Modernisez vos ustensiles de cuisine : remplacez les ustensiles antiadhésifs par des ustensiles en acier inoxydable, en céramique ou en fonte.
Adoptez de petites habitudes domestiques : pour réduire l’exposition, il est recommandé d’enlever ses chaussures avant d’entrer chez soi et d’utiliser des produits d’entretien plus simples, comme le vinaigre ou le bicarbonate de soude, plutôt que des nettoyants chimiques fortement parfumés.
7. La surconsommation a-t-elle contribué à nous exposer aux perturbateurs endocriniens ?

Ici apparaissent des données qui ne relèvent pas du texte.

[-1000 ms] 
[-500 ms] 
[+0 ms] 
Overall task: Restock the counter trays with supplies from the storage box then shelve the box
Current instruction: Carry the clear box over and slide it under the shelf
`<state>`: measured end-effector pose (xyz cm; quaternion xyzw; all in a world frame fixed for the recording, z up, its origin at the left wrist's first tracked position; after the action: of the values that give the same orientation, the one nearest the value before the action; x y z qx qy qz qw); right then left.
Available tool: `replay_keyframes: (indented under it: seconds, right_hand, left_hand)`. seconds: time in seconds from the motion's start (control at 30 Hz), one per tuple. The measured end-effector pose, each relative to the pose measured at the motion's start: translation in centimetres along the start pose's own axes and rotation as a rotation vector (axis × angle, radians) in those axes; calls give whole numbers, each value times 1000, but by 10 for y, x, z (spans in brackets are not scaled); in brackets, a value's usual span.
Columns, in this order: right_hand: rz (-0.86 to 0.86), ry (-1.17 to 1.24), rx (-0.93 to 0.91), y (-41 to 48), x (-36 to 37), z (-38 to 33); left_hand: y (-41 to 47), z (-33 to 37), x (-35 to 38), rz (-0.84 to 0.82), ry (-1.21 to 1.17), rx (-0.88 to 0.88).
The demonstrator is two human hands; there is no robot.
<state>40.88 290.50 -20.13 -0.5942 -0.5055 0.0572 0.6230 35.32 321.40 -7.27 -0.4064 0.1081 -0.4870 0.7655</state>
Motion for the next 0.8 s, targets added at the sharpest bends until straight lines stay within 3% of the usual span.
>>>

Oui, l’essor des plastiques produits en masse et des biens de consommation jetables a considérablement accru l’exposition humaine aux substances chimiques perturbatrices du système endocrinien. Bon nombre de ces substances sont présentes dans les emballages, les textiles, les cosmétiques et les produits ménagers que nous utilisons quotidiennement.
Certains chercheurs décrivent ce phénomène comme un « cycle d’exposition perpétuel », dans lequel la production et l’élimination constantes de biens de consommation réintroduisent sans cesse ces substances chimiques dans l’environnement et, en fin de compte, dans notre organisme.